#### Record extracts:
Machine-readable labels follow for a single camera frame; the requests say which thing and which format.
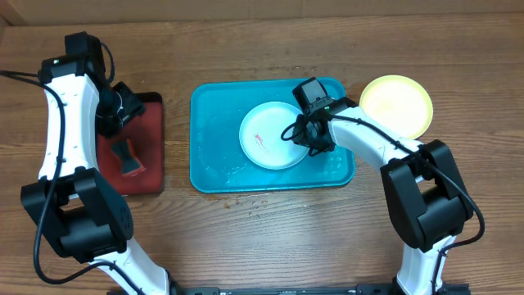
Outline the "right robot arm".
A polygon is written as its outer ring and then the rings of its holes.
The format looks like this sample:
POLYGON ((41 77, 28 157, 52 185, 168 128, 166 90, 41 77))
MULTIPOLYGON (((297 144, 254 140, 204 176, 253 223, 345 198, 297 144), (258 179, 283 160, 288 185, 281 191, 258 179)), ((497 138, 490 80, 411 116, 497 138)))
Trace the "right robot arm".
POLYGON ((390 221, 404 242, 401 267, 387 284, 358 284, 356 294, 469 294, 467 284, 441 278, 449 250, 464 224, 477 214, 454 157, 440 140, 403 138, 366 116, 349 98, 335 99, 315 78, 292 95, 300 106, 296 121, 281 134, 314 157, 345 148, 379 170, 390 221))

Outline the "green plastic plate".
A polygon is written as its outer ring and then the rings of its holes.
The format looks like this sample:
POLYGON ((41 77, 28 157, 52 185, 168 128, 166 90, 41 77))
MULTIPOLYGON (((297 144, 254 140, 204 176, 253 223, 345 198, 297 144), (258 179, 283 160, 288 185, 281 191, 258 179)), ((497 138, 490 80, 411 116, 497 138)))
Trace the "green plastic plate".
POLYGON ((369 117, 405 138, 421 137, 433 118, 427 90, 403 75, 374 79, 361 93, 359 105, 369 117))

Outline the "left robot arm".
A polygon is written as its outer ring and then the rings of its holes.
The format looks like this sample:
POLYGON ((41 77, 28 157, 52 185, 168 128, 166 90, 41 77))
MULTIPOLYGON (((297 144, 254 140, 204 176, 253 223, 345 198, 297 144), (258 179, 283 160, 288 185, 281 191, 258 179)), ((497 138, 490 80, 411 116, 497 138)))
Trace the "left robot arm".
POLYGON ((143 251, 133 236, 133 218, 124 197, 99 170, 97 140, 113 142, 123 175, 145 171, 145 162, 122 129, 147 113, 161 114, 156 93, 134 93, 115 82, 109 48, 97 37, 79 32, 65 37, 65 54, 44 60, 35 83, 47 99, 47 147, 34 184, 20 200, 36 224, 33 263, 47 241, 61 257, 72 257, 83 272, 100 269, 126 294, 169 294, 169 272, 143 251))

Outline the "light blue plastic plate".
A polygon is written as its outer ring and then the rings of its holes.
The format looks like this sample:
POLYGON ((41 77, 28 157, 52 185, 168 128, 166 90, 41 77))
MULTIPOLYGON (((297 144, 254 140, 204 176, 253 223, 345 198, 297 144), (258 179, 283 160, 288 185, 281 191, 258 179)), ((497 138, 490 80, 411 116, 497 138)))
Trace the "light blue plastic plate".
POLYGON ((308 149, 283 141, 282 132, 301 111, 285 102, 265 102, 250 110, 242 120, 239 141, 242 151, 256 165, 283 170, 298 164, 308 149))

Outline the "orange and green sponge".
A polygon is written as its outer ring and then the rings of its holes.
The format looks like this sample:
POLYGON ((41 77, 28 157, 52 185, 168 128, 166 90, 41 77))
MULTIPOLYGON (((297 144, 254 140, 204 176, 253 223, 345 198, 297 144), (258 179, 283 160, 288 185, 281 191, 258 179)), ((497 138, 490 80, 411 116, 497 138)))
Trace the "orange and green sponge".
POLYGON ((133 177, 145 170, 144 165, 136 156, 129 138, 113 143, 111 151, 119 159, 124 177, 133 177))

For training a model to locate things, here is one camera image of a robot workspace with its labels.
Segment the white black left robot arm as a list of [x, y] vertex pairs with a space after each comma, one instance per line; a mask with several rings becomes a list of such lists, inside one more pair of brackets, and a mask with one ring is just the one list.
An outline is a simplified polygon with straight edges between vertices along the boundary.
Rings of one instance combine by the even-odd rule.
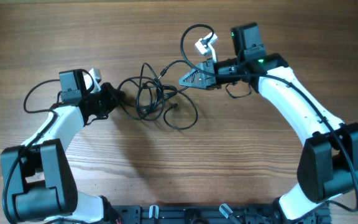
[[44, 124], [31, 138], [1, 153], [5, 217], [9, 223], [122, 223], [105, 197], [77, 190], [66, 151], [91, 124], [90, 116], [107, 119], [125, 94], [103, 83], [97, 68], [60, 72], [58, 82], [59, 101], [46, 110]]

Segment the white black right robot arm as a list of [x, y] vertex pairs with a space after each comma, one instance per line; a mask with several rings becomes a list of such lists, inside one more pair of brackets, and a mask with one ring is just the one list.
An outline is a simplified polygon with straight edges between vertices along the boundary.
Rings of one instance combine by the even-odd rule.
[[330, 113], [300, 83], [288, 62], [268, 54], [256, 23], [233, 27], [235, 57], [220, 61], [213, 29], [195, 46], [204, 62], [191, 64], [181, 86], [213, 90], [245, 82], [278, 109], [303, 146], [296, 185], [269, 205], [270, 223], [320, 222], [324, 207], [354, 192], [358, 207], [358, 123], [346, 124]]

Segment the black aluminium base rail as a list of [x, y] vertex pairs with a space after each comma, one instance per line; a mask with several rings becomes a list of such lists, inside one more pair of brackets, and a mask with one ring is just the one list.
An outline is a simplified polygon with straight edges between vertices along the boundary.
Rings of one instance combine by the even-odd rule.
[[113, 223], [127, 224], [191, 224], [191, 223], [291, 223], [274, 204], [248, 204], [220, 207], [112, 207]]

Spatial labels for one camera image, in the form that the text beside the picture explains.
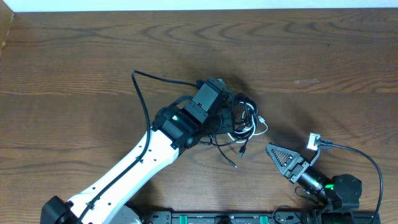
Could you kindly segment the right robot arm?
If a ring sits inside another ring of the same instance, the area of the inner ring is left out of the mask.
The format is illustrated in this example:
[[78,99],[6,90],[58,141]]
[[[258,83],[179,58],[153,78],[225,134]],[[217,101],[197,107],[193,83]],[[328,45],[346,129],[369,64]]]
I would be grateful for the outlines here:
[[266,146],[266,152],[282,176],[293,184],[299,184],[331,210],[352,210],[359,207],[362,182],[350,174],[328,178],[314,168],[314,163],[320,157],[320,149],[317,149],[310,161],[299,152],[272,143]]

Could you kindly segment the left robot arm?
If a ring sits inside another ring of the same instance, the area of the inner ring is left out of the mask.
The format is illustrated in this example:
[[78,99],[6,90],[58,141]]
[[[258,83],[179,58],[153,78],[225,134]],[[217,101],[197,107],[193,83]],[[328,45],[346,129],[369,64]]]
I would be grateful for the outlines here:
[[52,197],[43,207],[41,223],[121,223],[125,204],[156,173],[173,163],[202,137],[233,123],[233,106],[203,105],[190,100],[162,108],[150,130],[111,170],[87,189],[63,201]]

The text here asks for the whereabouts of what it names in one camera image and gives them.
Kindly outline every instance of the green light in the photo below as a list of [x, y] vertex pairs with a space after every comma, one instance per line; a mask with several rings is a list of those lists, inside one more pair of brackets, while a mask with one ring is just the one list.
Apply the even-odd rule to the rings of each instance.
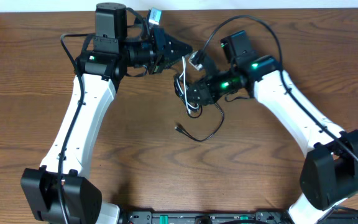
[[222, 83], [222, 88], [226, 88], [226, 87], [228, 87], [229, 86], [229, 83], [228, 82], [225, 82], [225, 83]]

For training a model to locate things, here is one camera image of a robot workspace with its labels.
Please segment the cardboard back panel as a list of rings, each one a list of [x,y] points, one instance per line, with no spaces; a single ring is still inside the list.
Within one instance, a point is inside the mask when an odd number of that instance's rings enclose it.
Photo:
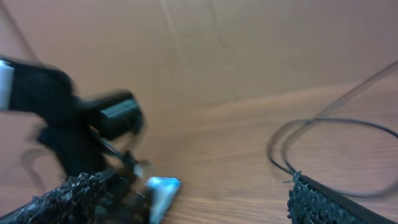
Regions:
[[[41,1],[5,7],[82,95],[128,88],[147,110],[368,76],[397,58],[397,2]]]

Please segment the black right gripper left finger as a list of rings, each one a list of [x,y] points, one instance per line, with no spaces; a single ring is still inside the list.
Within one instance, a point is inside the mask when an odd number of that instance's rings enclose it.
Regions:
[[[81,173],[61,186],[1,217],[1,224],[112,223],[123,197],[124,178],[116,172]]]

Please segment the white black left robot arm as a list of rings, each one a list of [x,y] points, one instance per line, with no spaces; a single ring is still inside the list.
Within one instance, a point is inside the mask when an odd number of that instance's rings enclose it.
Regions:
[[[45,121],[37,140],[49,148],[67,178],[62,184],[1,217],[2,223],[150,223],[155,191],[133,185],[142,164],[111,141],[144,127],[129,90],[84,100],[63,71],[1,59],[1,109],[36,114]]]

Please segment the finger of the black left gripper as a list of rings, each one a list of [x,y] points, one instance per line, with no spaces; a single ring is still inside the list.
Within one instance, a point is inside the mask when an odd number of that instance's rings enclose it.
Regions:
[[[149,176],[145,174],[144,166],[148,161],[138,161],[131,151],[122,153],[122,167],[118,174],[123,183],[123,197],[118,214],[118,223],[150,224],[152,199],[154,189],[146,186]]]

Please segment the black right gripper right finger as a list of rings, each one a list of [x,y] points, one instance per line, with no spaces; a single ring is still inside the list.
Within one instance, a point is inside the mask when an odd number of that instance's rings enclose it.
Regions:
[[[397,224],[300,172],[292,182],[287,201],[292,224]]]

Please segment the Samsung Galaxy smartphone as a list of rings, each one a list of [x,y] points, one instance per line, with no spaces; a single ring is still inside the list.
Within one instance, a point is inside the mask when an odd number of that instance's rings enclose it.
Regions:
[[[150,206],[150,224],[160,224],[177,195],[182,181],[176,177],[150,177],[146,186],[154,190]]]

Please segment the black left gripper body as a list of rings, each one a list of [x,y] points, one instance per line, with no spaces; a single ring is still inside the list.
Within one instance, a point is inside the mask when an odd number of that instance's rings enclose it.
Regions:
[[[101,172],[108,166],[105,154],[120,156],[111,146],[112,140],[102,137],[90,125],[90,116],[99,97],[88,100],[72,96],[72,119],[49,124],[41,129],[37,138],[39,143],[53,150],[68,176]]]

#### Exercise prompt:
Check each line of the listing above. Copy it if it holds the string "vertex".

#### Written solution:
Segment the white black left robot arm as a list of [x, y] vertex pairs with a space after each comma, one instance per line; a mask with several rings becomes a list of such lists, inside one more pair of brackets, and a mask with one ring is just the one list.
Segment the white black right robot arm as a list of [x, y] vertex pairs with a space after each comma, one instance per line; a mask with several rings becomes a list of such lists, inside one more pair of brackets, and a mask with one ring is just the one list.
Segment the black aluminium base rail as a list of [x, y] vertex pairs with a space after each comma, one instance per line; a mask with several rings becomes a list of such lists, inside one more pair of brackets, and a mask with one ring is just the one list.
Kindly outline every instance of the green light in the photo below as a list of [x, y] vertex pairs with a space after every comma, one instance per line; a mask with several rings is a list of those lists, inside one more pair of brackets, while a mask with one ring is just the one list.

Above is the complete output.